Che in Sicilia, da sempre, non si sappiano spendere i fondi pubblici è un fatto acclarato. Come è acclarata la lentezza di una macchina amministrativa che ha già fatto fallire imprese e filiere intere, e altre ne farà cadere. In questo quadro, l’abnegazione del presidente Renato Schifani è lodevole: continua a spronare assessorati e dipartimenti a “spendere, spendere, spendere”. Ma il punto non è la volontà; è l’architettura. La burocrazia siciliana è ancora fatta di corridoi dove veline cartacee passano di mano in mano, di piattaforme che si inceppano e non garantiscono equità e trasparenza—basterebbe ricordare l’Avviso 7 della formazione professionale—e di un formalismo che scambia il timbro per risultato. Senza una riforma strutturale, ogni appello resterà un fiato sul vetro.
I numeri del PNRR dicono più di qualsiasi editoriale. Su 16,05 miliardi destinati alla Sicilia, sono partiti pagamenti per 5,2 miliardi: il 32,72%. La rendicontazione—che è l’atto che conta davvero al tavolo europeo—si ferma a 1,26 miliardi, il 7,91%, per 23.496 progetti. Se guardiamo alla sola Regione come ente attuatore: 3.493 progetti, pagamenti per 491,3 milioni (27,31%) e rendicontazioni per 135,3 milioni (7,52%) su un plafond di 1,79 miliardi. L’aggiornamento di ottobre alza di poco l’asticella dei pagamenti al 27,92%. Nel frattempo il cronoprogramma corre: opere chiuse entro il 31 agosto 2026; richieste di pagamento entro il 30 settembre; valutazione della Commissione entro il 30 novembre.

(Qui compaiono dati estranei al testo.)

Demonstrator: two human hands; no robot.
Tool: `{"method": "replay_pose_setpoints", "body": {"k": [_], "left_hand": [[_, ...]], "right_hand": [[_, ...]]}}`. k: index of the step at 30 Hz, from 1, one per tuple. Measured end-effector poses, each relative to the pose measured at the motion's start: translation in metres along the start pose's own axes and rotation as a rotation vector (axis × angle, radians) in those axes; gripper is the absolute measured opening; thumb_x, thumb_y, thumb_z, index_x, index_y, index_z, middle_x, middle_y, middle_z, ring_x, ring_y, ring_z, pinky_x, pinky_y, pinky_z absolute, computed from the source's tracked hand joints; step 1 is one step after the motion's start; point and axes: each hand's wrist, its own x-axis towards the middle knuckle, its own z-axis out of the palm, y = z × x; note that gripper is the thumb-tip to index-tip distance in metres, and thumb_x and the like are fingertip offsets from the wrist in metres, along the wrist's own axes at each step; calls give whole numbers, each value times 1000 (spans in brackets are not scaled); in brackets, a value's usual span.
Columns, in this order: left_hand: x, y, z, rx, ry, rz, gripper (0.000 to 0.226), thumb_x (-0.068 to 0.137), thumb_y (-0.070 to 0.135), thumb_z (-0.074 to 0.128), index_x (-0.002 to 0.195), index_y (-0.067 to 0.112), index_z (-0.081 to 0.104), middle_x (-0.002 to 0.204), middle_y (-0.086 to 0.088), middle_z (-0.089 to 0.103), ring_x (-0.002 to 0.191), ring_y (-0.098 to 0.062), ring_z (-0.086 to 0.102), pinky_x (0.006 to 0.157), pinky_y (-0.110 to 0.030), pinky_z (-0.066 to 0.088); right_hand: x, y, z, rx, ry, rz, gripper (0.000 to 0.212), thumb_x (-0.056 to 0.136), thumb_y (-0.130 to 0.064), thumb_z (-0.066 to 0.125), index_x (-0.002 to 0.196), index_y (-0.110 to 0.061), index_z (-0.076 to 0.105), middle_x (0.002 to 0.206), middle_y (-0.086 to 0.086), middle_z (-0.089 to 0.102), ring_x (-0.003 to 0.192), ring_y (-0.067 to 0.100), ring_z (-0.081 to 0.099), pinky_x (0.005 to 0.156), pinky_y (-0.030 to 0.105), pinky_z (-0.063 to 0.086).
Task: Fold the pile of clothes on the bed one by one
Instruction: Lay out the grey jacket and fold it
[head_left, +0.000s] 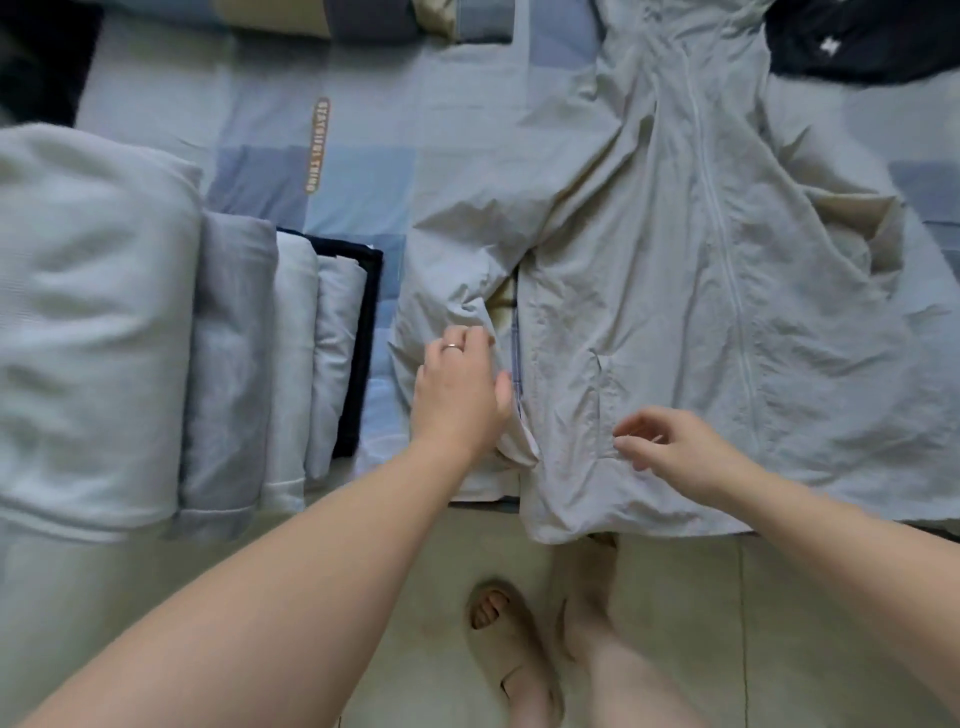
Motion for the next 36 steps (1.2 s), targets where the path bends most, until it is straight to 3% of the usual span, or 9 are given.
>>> {"method": "replay_pose_setpoints", "body": {"k": [4, 7, 10, 15, 17, 21, 28, 31, 36], "left_hand": [[63, -15, -35, -144, 9, -160, 49, 101, 33, 51, 144, 15, 37, 153, -4, 31, 138, -29, 29, 112, -45, 34], [119, -25, -43, -186, -26, -256, 61, 102, 35, 51, 153, 12, 27, 162, -8, 22, 146, -31, 21, 118, -41, 23], [178, -33, -41, -293, -58, -385, 64, 102, 43, 49, 154, 12, 27, 161, -9, 27, 146, -34, 26, 119, -44, 25], [250, -55, -21, -463, -110, -660, 48, 103, 50, 44, 130, 11, 51, 133, -11, 54, 118, -30, 52, 97, -35, 38], [263, -62, -13, -490, -165, -637, 37, 99, 47, 52, 104, 10, 59, 106, -9, 60, 91, -25, 56, 76, -33, 41], [263, -65, -14, -574, -458, -578, 27, 81, 20, 81, 101, 6, 70, 86, -9, 70, 69, -22, 66, 53, -22, 48], [303, -46, -92, -567, -678, -462, 40, 80, 16, 81, 116, 5, 67, 106, -12, 75, 97, -30, 73, 91, -49, 59], [325, -40, -147, -560, -770, -360, 26, 91, 18, 73, 115, 8, 67, 107, -9, 76, 98, -26, 73, 89, -42, 59], [352, -55, -225, -546, -718, -95, 15, 92, 21, 72, 102, 12, 65, 94, -6, 64, 83, -21, 60, 81, -33, 50]], "right_hand": [[49, -65, -15, 115, 75, -22, 10, 95, -17, 66, 86, -22, 66, 85, 5, 71, 77, 20, 66, 61, 22, 45], [105, -102, -26, 148, 144, -68, 2, 94, -22, 66, 95, -23, 67, 92, 1, 70, 86, 20, 64, 74, 31, 50], [164, -127, -40, 156, 208, -76, 23, 95, -25, 64, 118, -24, 62, 103, -1, 66, 96, 18, 63, 88, 36, 51], [240, -133, -53, 193, 285, -13, 55, 95, -30, 62, 147, -25, 44, 139, 7, 54, 129, 23, 52, 113, 41, 39], [255, -127, -53, 221, 264, 34, 60, 97, -30, 61, 152, -25, 39, 149, 9, 46, 136, 23, 47, 116, 38, 35], [259, -126, -49, 339, 250, 77, 58, 98, -29, 61, 152, -23, 40, 150, 6, 45, 136, 21, 46, 115, 38, 37], [247, -173, -52, 311, 394, 53, 66, 95, -26, 64, 154, -24, 35, 142, 5, 48, 129, 20, 50, 114, 38, 37], [241, -218, -62, 251, 514, -17, 67, 96, -23, 60, 156, -26, 31, 145, 7, 40, 128, 16, 46, 113, 29, 31], [247, -305, -72, -27, 587, -174, 76, 93, -14, 56, 157, -38, 24, 160, 5, 26, 148, 26, 23, 121, 37, 17]]}}
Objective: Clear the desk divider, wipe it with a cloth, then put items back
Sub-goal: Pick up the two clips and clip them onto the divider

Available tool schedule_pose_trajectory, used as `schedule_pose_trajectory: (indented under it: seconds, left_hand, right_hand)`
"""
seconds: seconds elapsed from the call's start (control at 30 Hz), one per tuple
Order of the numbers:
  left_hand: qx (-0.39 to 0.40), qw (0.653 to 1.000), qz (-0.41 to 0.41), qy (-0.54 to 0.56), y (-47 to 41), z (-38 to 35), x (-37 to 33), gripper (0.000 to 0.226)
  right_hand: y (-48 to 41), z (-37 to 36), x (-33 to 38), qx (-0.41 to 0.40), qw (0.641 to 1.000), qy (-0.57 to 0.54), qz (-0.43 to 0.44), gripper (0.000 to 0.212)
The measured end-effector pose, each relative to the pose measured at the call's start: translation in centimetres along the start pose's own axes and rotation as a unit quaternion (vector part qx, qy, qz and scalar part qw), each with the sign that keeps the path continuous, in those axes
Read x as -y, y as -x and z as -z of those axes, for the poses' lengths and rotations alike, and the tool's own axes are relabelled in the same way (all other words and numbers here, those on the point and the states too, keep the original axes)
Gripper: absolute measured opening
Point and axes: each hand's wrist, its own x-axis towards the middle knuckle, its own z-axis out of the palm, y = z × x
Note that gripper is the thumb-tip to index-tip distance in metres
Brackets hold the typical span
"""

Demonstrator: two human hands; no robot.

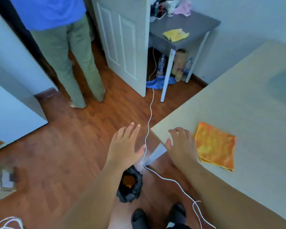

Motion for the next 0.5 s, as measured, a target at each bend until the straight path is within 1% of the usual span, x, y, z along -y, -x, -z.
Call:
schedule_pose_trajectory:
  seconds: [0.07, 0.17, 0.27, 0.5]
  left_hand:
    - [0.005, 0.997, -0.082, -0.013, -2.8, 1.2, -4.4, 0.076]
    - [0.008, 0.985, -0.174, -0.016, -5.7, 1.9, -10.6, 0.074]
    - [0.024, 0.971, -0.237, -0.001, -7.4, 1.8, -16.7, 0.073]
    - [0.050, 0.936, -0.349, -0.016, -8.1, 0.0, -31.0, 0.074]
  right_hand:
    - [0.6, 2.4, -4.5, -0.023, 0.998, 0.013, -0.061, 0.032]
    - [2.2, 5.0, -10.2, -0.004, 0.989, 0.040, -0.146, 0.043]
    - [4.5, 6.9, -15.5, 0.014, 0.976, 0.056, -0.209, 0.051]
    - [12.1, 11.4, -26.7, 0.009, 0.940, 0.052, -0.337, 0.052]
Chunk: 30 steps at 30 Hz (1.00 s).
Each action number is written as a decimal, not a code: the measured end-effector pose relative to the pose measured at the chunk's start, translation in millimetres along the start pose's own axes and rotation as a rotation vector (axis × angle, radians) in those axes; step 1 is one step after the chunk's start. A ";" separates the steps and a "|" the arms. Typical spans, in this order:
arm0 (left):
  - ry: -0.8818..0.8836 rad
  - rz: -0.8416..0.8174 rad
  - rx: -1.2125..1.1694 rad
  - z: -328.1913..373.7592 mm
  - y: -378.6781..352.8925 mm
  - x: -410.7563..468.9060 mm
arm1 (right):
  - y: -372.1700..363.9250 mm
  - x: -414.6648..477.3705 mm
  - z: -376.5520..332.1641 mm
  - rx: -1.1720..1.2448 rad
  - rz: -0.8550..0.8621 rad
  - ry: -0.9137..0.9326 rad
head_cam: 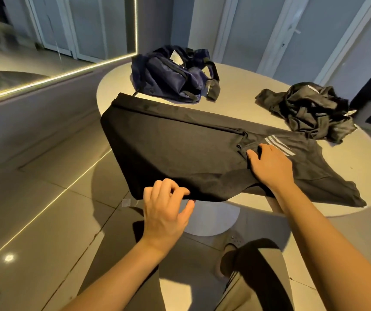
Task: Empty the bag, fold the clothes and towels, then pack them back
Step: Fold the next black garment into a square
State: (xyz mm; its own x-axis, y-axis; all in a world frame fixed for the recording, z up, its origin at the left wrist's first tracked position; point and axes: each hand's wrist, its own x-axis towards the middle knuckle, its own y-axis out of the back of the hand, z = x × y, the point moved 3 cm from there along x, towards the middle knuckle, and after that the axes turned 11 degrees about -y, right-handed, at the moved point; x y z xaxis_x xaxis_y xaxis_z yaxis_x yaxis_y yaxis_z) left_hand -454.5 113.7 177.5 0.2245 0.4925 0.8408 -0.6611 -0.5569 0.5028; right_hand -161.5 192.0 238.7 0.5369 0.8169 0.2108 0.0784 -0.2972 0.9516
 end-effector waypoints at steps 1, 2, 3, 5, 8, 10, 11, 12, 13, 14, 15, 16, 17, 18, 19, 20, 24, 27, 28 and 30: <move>0.000 0.007 -0.012 1.3 1.4 -0.1 | 0.0 0.1 0.0 0.002 0.002 0.001; 0.002 0.010 -0.031 2.6 3.9 -1.0 | 0.2 0.3 -0.1 0.003 0.001 0.002; 0.002 0.011 -0.052 3.6 7.9 -2.4 | 0.1 0.5 0.0 0.004 0.002 0.004; -0.010 0.014 -0.085 4.1 18.6 -4.3 | 0.4 0.9 0.7 0.008 0.018 0.011; -0.063 0.003 -0.101 0.1 35.7 -1.6 | 0.2 1.1 0.0 0.009 0.031 0.016; -0.106 -0.004 -0.081 -5.3 43.8 3.3 | 0.6 0.9 -0.5 0.016 0.040 0.016; -0.123 -0.012 -0.060 -8.8 47.0 5.7 | 0.7 1.0 -0.3 0.019 0.045 0.018; -0.141 -0.023 -0.032 -12.7 49.9 8.0 | 1.3 1.0 -0.1 0.023 0.051 0.020; -0.155 -0.034 -0.003 -17.3 53.7 9.8 | 1.3 1.3 0.3 0.029 0.056 0.023; -0.164 -0.043 0.024 -22.8 58.3 11.0 | 1.3 1.3 0.7 0.037 0.059 0.025; -0.165 -0.048 0.048 -28.9 64.0 11.5 | 1.5 1.3 1.0 0.045 0.061 0.027; -0.160 -0.052 0.067 -35.2 70.6 11.8 | 2.0 1.1 1.1 0.050 0.064 0.028; -0.152 -0.055 0.084 -41.2 77.9 11.9 | 1.9 1.6 1.4 0.052 0.067 0.031; -0.142 -0.056 0.101 -47.1 85.2 11.7 | 2.2 1.9 1.7 0.053 0.070 0.032; -0.130 -0.053 0.117 -53.0 92.4 11.4 | 2.0 2.6 2.1 0.055 0.071 0.031; -0.112 -0.044 0.128 -58.9 99.7 11.8 | 1.9 3.0 1.9 0.055 0.069 0.029; -0.035 -0.022 0.147 -78.8 124.5 17.2 | 1.9 3.6 0.7 0.055 0.070 0.026; 0.007 0.008 0.118 -86.7 140.5 25.9 | 3.6 3.5 0.1 0.052 0.073 0.027; 0.026 0.019 0.096 -90.2 144.6 29.6 | 4.8 2.6 -0.9 0.054 0.076 0.025; 0.081 0.021 0.020 -96.7 150.5 38.9 | 5.6 1.2 -1.4 0.056 0.073 0.007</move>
State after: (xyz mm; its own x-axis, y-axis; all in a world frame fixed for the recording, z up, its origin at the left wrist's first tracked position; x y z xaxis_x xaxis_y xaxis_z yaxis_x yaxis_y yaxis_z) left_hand -614.5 113.8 266.5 0.1512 0.5324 0.8329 -0.6503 -0.5810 0.4895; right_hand -161.6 192.0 244.6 0.5369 0.7956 0.2807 0.0863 -0.3828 0.9198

Ogni mese perso adesso vale doppio a fine corsa.
Schifani, di fronte a questa fotografia, ha scritto a 14 dirigenti generali e 9 assessori: richiamo alle responsabilità, accelerazione su spesa e rendicontazione, avvertimento sulle sanzioni e sulla possibilità di revoche di incarico. È un atto dovuto. Ma la verità è che, da decenni, all’ARS si litiga per le mance attorno a un malato in fin di vita. Il malato non ha bisogno di un’altra flebo: ha bisogno di un intervento radicale anti-burocrazia.
Il PNRR non è una mancia da spartire, è l’ultima occasione di modernizzazione. Ogni ritardo non è neutro: costa opere non fatte, posti di lavoro non creati, comunità che invecchiano.
Se davvero vogliamo “spendere, spendere, spendere”, dobbiamo cominciare col verbo che precede tutti gli altri: semplificare.
Altrove è accaduto. Prendiamo un caso: l’Estonia. All’inizio degli anni Duemila ha trattato la burocrazia come un collo di bottiglia esistenziale e l’ha smontata pezzo per pezzo. Identità digitale universale, principio “once-only” (la PA non può chiederti due volte lo stesso dato), firma elettronica obbligatoria, interconnessione dei registri pubblici, sportelli unici che sono davvero unici. Risultato: pratiche che si chiudono in ore, atti che non si stampano più, imprese che nascono senza pellegrinaggi, un ecosistema digitale che ha liberato energie imprenditoriali e attratto capitali. Non è magia: è progetto, disciplina, responsabilità.